Hendy v. Losse

Decision Date18 November 1991
Docket NumberNo. S018325,S018325
CourtCalifornia Supreme Court
Parties, 819 P.2d 1 John HENDY et al., Plaintiffs and Appellants, v. Gary LOSSE et al., Defendants and Respondents.

Page 543

1 Cal.Rptr.2d 543
54 Cal.3d 723, 819 P.2d 1
John HENDY et al., Plaintiffs and Appellants,
Gary LOSSE et al., Defendants and Respondents.
No. S018325.
Supreme Court of California,
In Bank.
Nov. 18, 1991.
As Modified on Denial of Rehearing Jan. 16, 1992.

Page 545

[819 P.2d 3] [54 Cal.3d 727] Howarth & Smith, Don Howarth and Barbara Gregg Glenn, Los Angeles, for plaintiffs and appellants.

Ault, Deuprey, Jones, Danielson & Gorman, Michael J. Grace, Martin E. Costello, San Diego, Thelin, Marrin, Johnson & Bridges, Curtis A. Cole, William F. Holbrook, Steven J. Bernheim, Los Angeles, Luce, Forward, Hamilton & Scripps, Richard R. Spirra, Lawrence J. Kouns and Nathan S. Arrington, San Diego, for defendants and respondents.

Fred J. Hiestand, Sacramento, as amici curiae on behalf of defendants and respondents.

BAXTER, Justice.

Review was granted in this matter to determine the effect, if any, of a 1982 amendment of Labor Code section 3602, 1 on the right of a person who suffers an industrial injury to sue a coemployee physician whose treatment allegedly aggravated the injury. The Court of Appeal held that while section 3602, as amended, no longer permits actions against a physician employer under the "dual capacity" doctrine, a coemployee action may be maintained under section 3601.

We disagree. While the Court of Appeal was correct in its conclusion that section 3601 alone governs the right of an employee to seek damages for industrial injuries caused by a coemployee, the immunity granted coemployees by section 3601 bars this medical malpractice action against Gary Losse, M.D., because he was acting within the scope of his employment when the conduct complained of occurred.


Insofar as they are relevant to plaintiff's cause of action against defendant Losse for medical malpractice and thus to the issue before the court, the allegations of the verified complaint reflect the following: 2

Plaintiff John Hendy suffered injury to his right knee on August 11, 1986, while playing in a regular season football game as an employee of the San [54 Cal.3d 728] Diego Chargers Football Company (Club). He was treated for that injury by defendant Losse, who was employed as a Club physician. As a condition of his continued receipt of salary and medical care at the expense of his employer, plaintiff was required to consult the Club physician.

Defendant Losse examined plaintiff pursuant to his employment by the Club, and advised plaintiff to continue playing football. From May 11, 1987, and continuing to September 1987, defendant Losse negligently diagnosed and/or treated plaintiff and advised plaintiff to continue playing football. On or about May 28, 1987, plaintiff suffered another injury to his right knee during a training session. He again consulted Dr. Losse, and defendant Losse again advised plaintiff to [819 P.2d 4] continue playing football. Dr. Losse lacked the knowledge and skill necessary to properly diagnose and treat plaintiff's condition or, although aware of the condition, advised plaintiff to

Page 546

continue to play football, with the result that plaintiff suffered irreparable and permanent injury to his right knee. 3 On or about September 8, 1987, when he consulted a physician who was not employed by the Club, plaintiff discovered that the cause of his injuries was defendant's failure to properly diagnose and treat his condition.
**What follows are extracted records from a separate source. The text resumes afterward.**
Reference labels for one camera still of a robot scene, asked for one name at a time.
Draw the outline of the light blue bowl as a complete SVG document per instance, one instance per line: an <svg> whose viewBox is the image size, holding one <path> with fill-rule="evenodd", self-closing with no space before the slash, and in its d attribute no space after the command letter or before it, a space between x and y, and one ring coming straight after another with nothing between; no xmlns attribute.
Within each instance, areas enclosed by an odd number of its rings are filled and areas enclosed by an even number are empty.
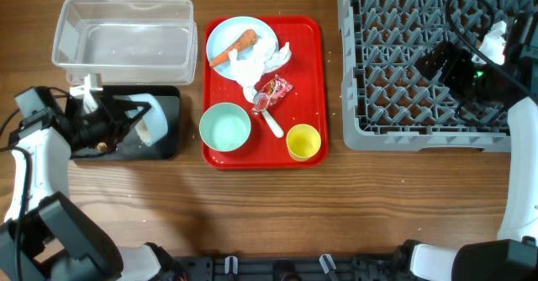
<svg viewBox="0 0 538 281"><path fill-rule="evenodd" d="M149 93L127 95L127 99L133 101L144 101L151 104L151 109L142 119L150 131L152 145L163 139L168 133L168 123L163 108L157 101L156 97Z"/></svg>

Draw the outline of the orange carrot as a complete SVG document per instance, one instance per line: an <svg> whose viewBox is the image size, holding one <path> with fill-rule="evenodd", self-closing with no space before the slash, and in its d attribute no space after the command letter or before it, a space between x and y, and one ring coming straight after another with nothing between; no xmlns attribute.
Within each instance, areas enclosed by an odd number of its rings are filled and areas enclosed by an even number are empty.
<svg viewBox="0 0 538 281"><path fill-rule="evenodd" d="M251 46L253 46L258 40L257 34L253 29L247 29L242 35L231 44L226 50L215 56L210 62L210 67L219 66L229 60L229 53L232 50L238 52L243 51Z"/></svg>

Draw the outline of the brown mushroom piece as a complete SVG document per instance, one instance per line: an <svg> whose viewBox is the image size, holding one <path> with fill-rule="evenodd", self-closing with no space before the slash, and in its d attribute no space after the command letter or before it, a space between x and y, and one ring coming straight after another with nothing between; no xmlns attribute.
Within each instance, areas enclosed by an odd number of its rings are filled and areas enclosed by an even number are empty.
<svg viewBox="0 0 538 281"><path fill-rule="evenodd" d="M108 150L108 145L107 145L106 142L99 142L99 143L97 144L96 148L97 148L100 152L104 153L104 152L106 152L106 151Z"/></svg>

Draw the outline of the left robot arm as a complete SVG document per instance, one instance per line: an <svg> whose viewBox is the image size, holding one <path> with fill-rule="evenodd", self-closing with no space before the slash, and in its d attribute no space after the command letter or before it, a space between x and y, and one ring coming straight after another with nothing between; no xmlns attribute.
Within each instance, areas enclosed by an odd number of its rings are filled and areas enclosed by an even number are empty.
<svg viewBox="0 0 538 281"><path fill-rule="evenodd" d="M152 93L75 87L61 108L50 87L16 96L23 115L7 150L16 161L13 200L1 226L1 269L12 280L187 280L162 247L117 247L69 197L72 158L107 156L131 132L147 146L168 136Z"/></svg>

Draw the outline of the white rice pile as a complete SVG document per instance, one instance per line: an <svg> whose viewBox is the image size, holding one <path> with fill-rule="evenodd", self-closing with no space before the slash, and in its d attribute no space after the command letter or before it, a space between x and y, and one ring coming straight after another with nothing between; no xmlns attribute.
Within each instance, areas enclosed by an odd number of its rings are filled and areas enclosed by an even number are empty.
<svg viewBox="0 0 538 281"><path fill-rule="evenodd" d="M137 132L137 135L141 139L141 141L146 146L151 146L152 145L152 138L151 138L151 135L150 135L150 131L149 131L147 125L146 125L146 122L143 119L141 121L139 121L138 124L135 126L135 130Z"/></svg>

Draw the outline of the red strawberry snack wrapper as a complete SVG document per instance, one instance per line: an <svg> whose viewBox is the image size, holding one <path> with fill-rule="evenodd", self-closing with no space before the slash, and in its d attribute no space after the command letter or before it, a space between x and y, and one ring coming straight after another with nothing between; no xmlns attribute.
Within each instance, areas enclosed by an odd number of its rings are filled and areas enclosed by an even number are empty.
<svg viewBox="0 0 538 281"><path fill-rule="evenodd" d="M254 114L259 114L267 110L272 105L278 103L293 89L293 85L283 77L275 75L273 79L267 82L260 91L253 97Z"/></svg>

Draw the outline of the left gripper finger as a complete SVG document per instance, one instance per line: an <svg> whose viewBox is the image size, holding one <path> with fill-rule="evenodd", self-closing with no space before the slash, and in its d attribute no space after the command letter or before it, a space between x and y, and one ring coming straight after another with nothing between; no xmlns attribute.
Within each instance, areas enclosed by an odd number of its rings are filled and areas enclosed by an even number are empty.
<svg viewBox="0 0 538 281"><path fill-rule="evenodd" d="M142 120L142 117L127 117L125 114L121 114L118 117L111 116L111 124L113 126L111 134L112 144L116 146L120 143L138 122Z"/></svg>
<svg viewBox="0 0 538 281"><path fill-rule="evenodd" d="M127 117L142 117L151 109L151 104L144 101L133 101L113 96L101 98L104 110L111 116L118 117L125 114Z"/></svg>

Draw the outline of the yellow plastic cup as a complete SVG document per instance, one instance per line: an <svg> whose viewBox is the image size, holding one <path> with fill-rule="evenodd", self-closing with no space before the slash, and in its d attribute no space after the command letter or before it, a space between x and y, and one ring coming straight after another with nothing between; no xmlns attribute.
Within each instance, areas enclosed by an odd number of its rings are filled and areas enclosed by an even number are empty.
<svg viewBox="0 0 538 281"><path fill-rule="evenodd" d="M286 146L293 160L306 162L319 152L321 136L312 125L294 125L286 135Z"/></svg>

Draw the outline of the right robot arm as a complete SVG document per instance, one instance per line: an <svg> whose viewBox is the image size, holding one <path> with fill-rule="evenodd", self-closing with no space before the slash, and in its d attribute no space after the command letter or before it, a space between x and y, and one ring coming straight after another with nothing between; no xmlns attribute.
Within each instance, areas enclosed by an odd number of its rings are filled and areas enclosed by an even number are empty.
<svg viewBox="0 0 538 281"><path fill-rule="evenodd" d="M537 278L537 15L515 16L499 65L482 50L483 65L452 57L441 81L460 103L500 103L511 139L504 217L494 241L457 250L406 241L394 266L424 280L535 280Z"/></svg>

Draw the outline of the white tissue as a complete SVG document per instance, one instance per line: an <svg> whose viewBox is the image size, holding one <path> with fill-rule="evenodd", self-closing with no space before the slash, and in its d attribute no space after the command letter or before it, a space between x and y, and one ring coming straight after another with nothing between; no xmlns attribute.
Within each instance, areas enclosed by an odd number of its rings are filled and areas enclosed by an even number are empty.
<svg viewBox="0 0 538 281"><path fill-rule="evenodd" d="M288 42L277 50L276 39L262 38L253 45L250 57L239 59L237 50L232 50L228 56L232 79L243 88L245 99L254 103L255 85L263 75L287 64L292 52Z"/></svg>

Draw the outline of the mint green bowl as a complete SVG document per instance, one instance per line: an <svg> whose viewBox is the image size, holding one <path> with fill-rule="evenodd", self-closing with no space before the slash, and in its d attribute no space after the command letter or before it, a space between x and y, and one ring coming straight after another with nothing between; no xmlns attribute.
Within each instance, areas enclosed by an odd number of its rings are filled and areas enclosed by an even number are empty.
<svg viewBox="0 0 538 281"><path fill-rule="evenodd" d="M217 103L203 113L198 127L206 146L214 151L230 152L249 139L251 118L237 104Z"/></svg>
Defendant demurred to the cause of action for medical malpractice on the ground that plaintiff's exclusive remedy for his employment-related injury was within the workers' compensation system. In support of the demurrer defendant asked that the court take judicial notice, pursuant to Code of Civil Procedure section 430.30 and Evidence Code section 452, of both the National Football League employment contract and the collective bargaining agreement between the league's management council and the National Football League Players Association, both of which governed plaintiff's employment.

The collective bargaining agreement included a provision outlining the players' right to medical care and treatment, and made the cost of medical [54 Cal.3d 729] services to be rendered by Club physicians the responsibility of the Club. The contract between plaintiff and the Club provided that plaintiff would receive "such medical and hospital care during the term of this contract as the Club physician may deem necessary...." The contract between defendant and the Club is not part of the record.

Plaintiff opposed the demurrer on two grounds--(1) defendant was acting in a dual capacity when he diagnosed and treated plaintiff, and (2) the action was permitted under subdivision (b)(2) of section 3602, which permits an action at law against an employer for damages proximately caused by aggravation of a work-related injury if the "injury is aggravated by the employer's fraudulent concealment of the existence of the injury and its connection with the employment...."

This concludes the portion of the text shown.